But that’s not all.  After “working” in the fields with his brothers, Joseph brings “a bad report” of them to their father.  Joseph is a tattletale, a bratty teenager!  The final straw is when Joseph tells his family about a dream he had in which he and his brothers are represented by stalks of wheat, and his brothers’ stalks are bowing down to Joseph’s stalk.  Somehow, Joseph hasn’t figured out that sharing this with his brothers might upset them further.  Joseph has a lot of growing up to do.  And his brothers have grown to hate Joseph.
Having given us a picture of the animosity between Joseph and his brothers, the storyteller sets up the scene that will drive the whole rest of the story of this family, a problem that won’t be resolved until the end of Genesis.
Jacob’s sons are pasturing the flock way out in the next county.  Guess who’s not out there with them.  Of course, Joseph, who’s back home with his dad.  Jacob decides to send Joseph out to see how his brothers are doing.  From the brother’s perspective here comes Joseph, the spoiled brat, probably sent to spy on them.  Is he going to bring back to their father another “bad report”?  And look at him: he’s wearing that coat their father gave him, a reminder that Joseph is special, and they aren’t.  And their father is far, far away.
Perhaps we shouldn’t be surprised when the brothers scheme to kill Joseph, as horrible as that thought is.  And again, maybe we shouldn’t be surprised when they have second thoughts and decide to sell him instead to a passing caravan.  Either way, they’ve gotten rid of their pain-in-the-neck brother, and key to their plot is taking Joseph’s coat so they can put animal blood on it to show their father as proof that a wild animal devoured him.
In four generations we’ve gone from Abraham who trusted God to Jacob’s sons who are jealous and planning to kill.  It’s a cycle of violence that keeps repeating itself.  After Adam and Eve came the story of Cain killing his brother Abel out of jealousy.  And I mentioned earlier how Jacob stole his brother’s blessing and birthright.  Well, Jacob had to flee from home after that because Esau was ready to kill him.
There’s an old saying that the sins of the fathers get visited upon the children.  I don’t think that means God punishes children for the sins of their parents.  I think it reflects the reality that we tend to repeat the same mistakes, generation after generation.  Despite our best intentions, we often make the same mistakes our parents made.  Of course, we often do the same things right as well.  But sometimes we hurt others in ways that are like the ways we once were hurt.  And how often do we hear stories today of domestic violence, of spousal abuse, abuse of children by a parent, that seems to carry on from one generation to the next.  The abused becomes the abuser.  How difficult to break the cycle then and now.
Joseph’s brothers were a lot like their father, Jacob, the trickster.  Reuben, the oldest, realizes that his father will hold him accountable if something bad should happen to Joseph.  You know how it is when you’re the oldest.  So he proposes an alternative plan that will enable him to secretly rescue Joseph.  A little trickery.  And another brother, Judah, not trusting Reuben, secretly comes up with a different plan to sell Joseph as a slave.  A little more trickery.  And all the brothers take Joseph’s special coat and cover it with goat’s blood to show their father, fooling him into believing Joseph has been killed by a wild animal.  Still more trickery.
By the end of the chapter, this family is broken.  The father thinks his favorite son is dead.  The brothers have to live with a terrible secret.  And Joseph ends up a servant in Egypt.  Meanwhile, God seems to be nowhere in sight. 

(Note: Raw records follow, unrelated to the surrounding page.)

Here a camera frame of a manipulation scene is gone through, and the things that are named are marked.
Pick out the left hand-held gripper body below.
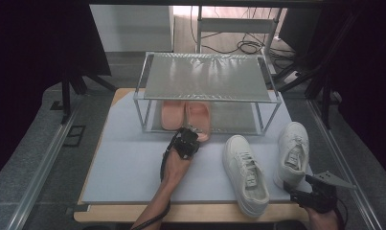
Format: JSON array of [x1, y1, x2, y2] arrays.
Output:
[[171, 127, 201, 160]]

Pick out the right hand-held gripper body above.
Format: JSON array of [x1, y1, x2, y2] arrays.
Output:
[[291, 171, 356, 215]]

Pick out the pink slipper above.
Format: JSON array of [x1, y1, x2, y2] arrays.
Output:
[[160, 100, 186, 131], [184, 101, 212, 143]]

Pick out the white leather sneaker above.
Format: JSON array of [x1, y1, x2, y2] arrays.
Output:
[[272, 121, 310, 191], [221, 134, 271, 219]]

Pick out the metal shoe rack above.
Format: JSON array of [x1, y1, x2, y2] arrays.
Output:
[[132, 51, 283, 136]]

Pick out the person's right hand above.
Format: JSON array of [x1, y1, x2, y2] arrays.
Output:
[[304, 205, 341, 230]]

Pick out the person's left hand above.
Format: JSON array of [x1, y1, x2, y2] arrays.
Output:
[[162, 148, 193, 186]]

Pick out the light grey table mat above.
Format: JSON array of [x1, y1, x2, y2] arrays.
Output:
[[80, 90, 313, 205]]

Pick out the wooden table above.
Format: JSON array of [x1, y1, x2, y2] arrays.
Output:
[[73, 87, 310, 223]]

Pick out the black tripod stand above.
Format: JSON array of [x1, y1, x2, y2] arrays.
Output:
[[60, 61, 118, 126], [273, 12, 364, 129]]

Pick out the dark curtain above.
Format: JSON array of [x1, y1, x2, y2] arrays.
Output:
[[0, 0, 112, 186], [321, 0, 386, 185]]

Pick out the white cabinet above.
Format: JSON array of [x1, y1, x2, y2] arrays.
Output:
[[89, 4, 175, 53]]

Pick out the black crossbar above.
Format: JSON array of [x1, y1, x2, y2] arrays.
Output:
[[84, 0, 345, 9]]

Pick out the black monitor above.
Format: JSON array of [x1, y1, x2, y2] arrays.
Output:
[[278, 7, 324, 49]]

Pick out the right hand-held gripper cable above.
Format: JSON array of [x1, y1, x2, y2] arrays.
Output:
[[334, 196, 349, 230]]

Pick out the hand-held gripper cable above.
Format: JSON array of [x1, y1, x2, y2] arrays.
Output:
[[131, 137, 177, 230], [334, 196, 349, 230]]

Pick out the left hand-held gripper cable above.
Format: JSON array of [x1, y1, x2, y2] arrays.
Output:
[[131, 137, 177, 230]]

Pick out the aluminium floor rail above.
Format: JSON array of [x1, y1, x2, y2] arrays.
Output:
[[7, 94, 86, 230], [307, 99, 384, 230]]

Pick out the black floor cables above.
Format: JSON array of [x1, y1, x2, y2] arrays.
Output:
[[190, 6, 298, 61]]

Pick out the white metal frame stand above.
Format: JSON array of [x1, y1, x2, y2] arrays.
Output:
[[195, 5, 283, 75]]

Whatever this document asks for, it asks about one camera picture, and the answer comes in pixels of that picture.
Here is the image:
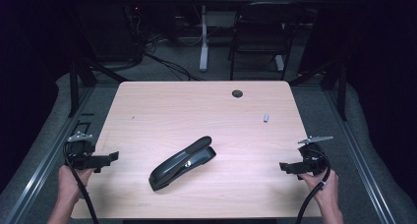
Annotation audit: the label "black folding chair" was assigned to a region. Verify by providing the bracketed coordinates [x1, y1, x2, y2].
[228, 1, 304, 82]

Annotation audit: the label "person's left hand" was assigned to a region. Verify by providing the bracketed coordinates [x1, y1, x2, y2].
[58, 164, 96, 206]

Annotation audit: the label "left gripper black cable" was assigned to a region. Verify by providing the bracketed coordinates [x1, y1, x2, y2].
[62, 140, 100, 224]

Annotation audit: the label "black floor cables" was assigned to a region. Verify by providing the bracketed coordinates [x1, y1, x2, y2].
[143, 33, 205, 83]

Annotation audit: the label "black frame post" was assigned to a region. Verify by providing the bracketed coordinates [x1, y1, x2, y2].
[68, 57, 130, 118]
[288, 57, 348, 122]

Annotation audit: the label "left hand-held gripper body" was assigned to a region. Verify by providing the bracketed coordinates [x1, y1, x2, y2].
[63, 131, 100, 171]

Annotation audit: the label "person's right hand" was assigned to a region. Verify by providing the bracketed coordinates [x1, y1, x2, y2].
[299, 169, 340, 215]

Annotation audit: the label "aluminium floor rail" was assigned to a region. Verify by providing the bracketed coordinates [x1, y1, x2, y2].
[3, 85, 96, 224]
[323, 85, 398, 224]

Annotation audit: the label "white desk leg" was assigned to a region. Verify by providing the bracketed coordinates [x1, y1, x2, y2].
[199, 5, 209, 73]

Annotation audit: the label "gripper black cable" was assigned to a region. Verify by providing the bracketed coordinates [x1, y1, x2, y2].
[294, 148, 332, 224]
[62, 140, 100, 224]

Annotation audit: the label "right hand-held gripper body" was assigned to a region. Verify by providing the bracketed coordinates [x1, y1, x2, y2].
[296, 135, 334, 180]

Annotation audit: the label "dark cabinet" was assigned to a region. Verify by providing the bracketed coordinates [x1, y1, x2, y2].
[74, 1, 146, 63]

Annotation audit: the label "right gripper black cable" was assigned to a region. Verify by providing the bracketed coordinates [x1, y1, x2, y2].
[294, 148, 332, 224]

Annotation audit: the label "black stapler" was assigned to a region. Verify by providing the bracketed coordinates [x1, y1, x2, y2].
[148, 135, 217, 193]

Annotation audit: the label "white desk foot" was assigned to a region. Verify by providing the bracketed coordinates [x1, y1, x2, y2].
[274, 54, 285, 72]

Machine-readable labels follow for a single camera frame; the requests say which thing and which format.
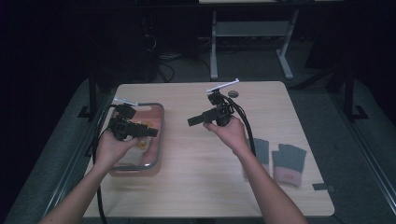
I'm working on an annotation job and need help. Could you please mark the floor cable bundle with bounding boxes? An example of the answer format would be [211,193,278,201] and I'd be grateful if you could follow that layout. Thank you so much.
[157,52,213,82]

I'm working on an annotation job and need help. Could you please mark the pink plastic basket grey rim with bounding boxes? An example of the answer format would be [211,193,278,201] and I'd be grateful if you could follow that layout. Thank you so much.
[107,102,165,177]

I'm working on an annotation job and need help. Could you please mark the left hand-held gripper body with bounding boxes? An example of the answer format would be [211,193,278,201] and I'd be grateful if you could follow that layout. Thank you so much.
[107,96,143,142]

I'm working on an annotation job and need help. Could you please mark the beige fleece glove with bunny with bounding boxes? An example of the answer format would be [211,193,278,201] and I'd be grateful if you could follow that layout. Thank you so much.
[120,138,153,167]
[134,117,157,132]

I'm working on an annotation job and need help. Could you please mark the dark tape piece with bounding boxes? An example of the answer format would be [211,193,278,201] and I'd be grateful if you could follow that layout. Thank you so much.
[312,182,336,191]

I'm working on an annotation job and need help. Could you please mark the person's right hand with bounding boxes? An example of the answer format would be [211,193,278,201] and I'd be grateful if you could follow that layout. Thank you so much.
[203,116,252,158]

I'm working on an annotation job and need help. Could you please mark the white metal desk frame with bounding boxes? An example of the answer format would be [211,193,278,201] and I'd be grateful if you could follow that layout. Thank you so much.
[199,0,345,81]

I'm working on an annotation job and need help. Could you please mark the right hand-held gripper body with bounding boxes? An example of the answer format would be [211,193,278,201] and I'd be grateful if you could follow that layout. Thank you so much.
[204,77,240,127]

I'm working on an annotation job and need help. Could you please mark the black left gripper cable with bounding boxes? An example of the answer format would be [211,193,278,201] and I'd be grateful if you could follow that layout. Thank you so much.
[92,104,125,224]

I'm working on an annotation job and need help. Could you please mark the black metal stand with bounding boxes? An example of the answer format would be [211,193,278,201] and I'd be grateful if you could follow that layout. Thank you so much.
[78,69,98,119]
[344,62,369,122]

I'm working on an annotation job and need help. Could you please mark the person's left hand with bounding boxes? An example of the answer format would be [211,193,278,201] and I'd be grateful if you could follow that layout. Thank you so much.
[94,132,140,172]

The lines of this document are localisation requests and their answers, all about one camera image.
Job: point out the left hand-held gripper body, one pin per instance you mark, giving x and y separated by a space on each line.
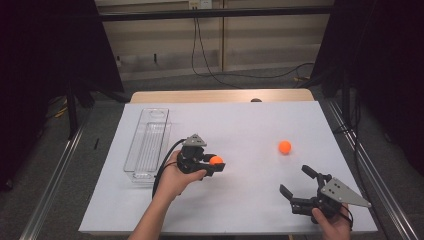
190 161

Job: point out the metal floor rail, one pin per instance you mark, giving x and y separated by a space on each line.
376 186
53 186

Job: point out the black metal stand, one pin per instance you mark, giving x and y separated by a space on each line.
71 110
346 100

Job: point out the person's left hand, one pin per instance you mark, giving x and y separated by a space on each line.
173 180

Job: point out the person's right hand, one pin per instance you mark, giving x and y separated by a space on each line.
335 228

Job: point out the white wall socket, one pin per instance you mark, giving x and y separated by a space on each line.
205 4

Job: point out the white table cover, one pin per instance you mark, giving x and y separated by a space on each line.
233 126

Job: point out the black curtain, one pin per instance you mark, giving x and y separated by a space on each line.
33 66
383 66

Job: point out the clear plastic container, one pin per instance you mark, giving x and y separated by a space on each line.
146 150

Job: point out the small dark knob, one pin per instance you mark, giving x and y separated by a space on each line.
256 100

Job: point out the wooden table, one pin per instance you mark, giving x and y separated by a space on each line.
200 96

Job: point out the small black stick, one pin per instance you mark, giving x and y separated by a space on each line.
96 143

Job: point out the orange ball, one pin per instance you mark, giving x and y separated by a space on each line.
285 147
216 160

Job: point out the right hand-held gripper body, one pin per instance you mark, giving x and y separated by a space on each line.
336 193

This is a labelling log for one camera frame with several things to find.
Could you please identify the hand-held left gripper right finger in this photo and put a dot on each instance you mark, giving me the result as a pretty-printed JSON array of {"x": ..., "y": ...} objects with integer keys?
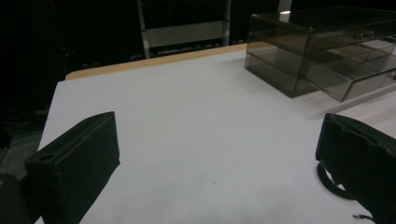
[{"x": 361, "y": 158}]

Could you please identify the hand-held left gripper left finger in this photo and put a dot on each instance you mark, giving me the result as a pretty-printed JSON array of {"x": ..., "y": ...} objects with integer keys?
[{"x": 74, "y": 165}]

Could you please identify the transparent acrylic drawer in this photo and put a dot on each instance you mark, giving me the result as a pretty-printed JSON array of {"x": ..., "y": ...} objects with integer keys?
[{"x": 351, "y": 68}]

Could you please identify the smoky transparent acrylic drawer box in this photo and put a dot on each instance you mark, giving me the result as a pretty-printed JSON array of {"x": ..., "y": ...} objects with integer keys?
[{"x": 280, "y": 53}]

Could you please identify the grey metal stand frame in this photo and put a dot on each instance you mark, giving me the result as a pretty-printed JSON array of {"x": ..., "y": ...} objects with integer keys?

Introduction to Genesis 50

In Egypt, Joseph’s fortunes rise and fall.  But it is his ability to interpret dreams that will eventually lead to his rescue.  When he interprets the dreams of Pharaoh as predicting a famine, and proposes a plan to prepare for this, Joseph is put in charge of storing and distributing grain.  He becomes Pharaoh’s right-hand man.
As it turns out, the famine is so severe throughout the region that even Jacob and his family have to leave their home and go to Egypt, the only nation with food.  Eventually, Joseph and his brothers are reunited in an emotional scene.  An even more emotional scene takes place soon after when Joseph is reunited with his father.
All would seem to be ending well, but there is one more scene involving Joseph and his brothers.  It follows the death and burial of their father, Jacob.  Listen for what the Spirit is saying to the church in Genesis 50. 

Genesis 50:15-21

15Realizing that their father was dead, Joseph’s brothers said, “What if Joseph still bears a grudge against us and pays us back in full for all the evil that we did to him?” 16So they approached Joseph, saying, “Your father gave this instruction before he died, 17‘Say to Joseph: I beg you, forgive the transgression of your brothers and the evil they did in harming you.’ Now therefore please forgive the transgression of the servants of the God of your father.” Joseph wept when they spoke to him. 18Then his brothers also wept, fell down before him, and said, “We are here as your slaves.” 19But Joseph said to them, “Do not be afraid! Am I in the place of God? 20Even though you intended to do harm to me, God intended it for good, in order to preserve a numerous people, as he is doing today. 21So have no fear; I myself will provide for you and your little ones.” In this way he reassured them, speaking kindly to them.
The Word of the Lord.  Thanks be to God. 

Joseph – Part 2

The cycle of hatred and revenge has finally been broken.  Or so we think when the brothers reconcile, and Joseph is reunited with his father, Jacob.  But now that Jacob has died, the brothers are worried Joseph still holds a grudge against them.  That’s because they are still living in the past.
This past spring a group of us read the book “Amish Grace” about the murder of five Amish schoolgirls in Nickel Mines, PA.  A lot of our discussion centered on forgiveness.  It’s not about ignoring or forgetting the past, but about refusing to be chained to the past.  It’s about letting the past go, and it’s not easy.  Ask the folks in Northern Ireland.  Look at the continuing cycle of violence in the Middle East.  Consider your own families – I’m sure some of us can recall feuds that went on for years.  Maybe they still haven’t been settled.
Joseph tells his brothers to look at the present.  Despite the evil of their plan to sell Joseph into slavery, God used that event for good.  This is not to blame God for the actions of Joseph’s brothers.  Rather, despite the brothers’ efforts to harm Joseph, God found a way by working behind the scenes to put Joseph in a position with enough power to enable Jacob’s family to survive and thrive, to become a “numerous people.”  Plans for death have become God’s plans for life.  Forgiveness and the breaking of the cycle of violence is possible because God is involved.  But sometimes God’s plans can be hard to see when you are in the midst of a crisis.
When tragedy strikes one wants to know why and where was God.  There are some who try to attribute the evil to God’s workings.  This text says, “No.”  God doesn’t plan evil, but turns evil plans around to good.  The prophet Jeremiah puts it this way: “For surely I know the plans I have for you, says the Lord, plans for your welfare and not for harm, to give you a future with hope.”  It’s often not until after we have come through a tragedy that looking back years later we realize God was always there working quietly in ways and through people we least expect.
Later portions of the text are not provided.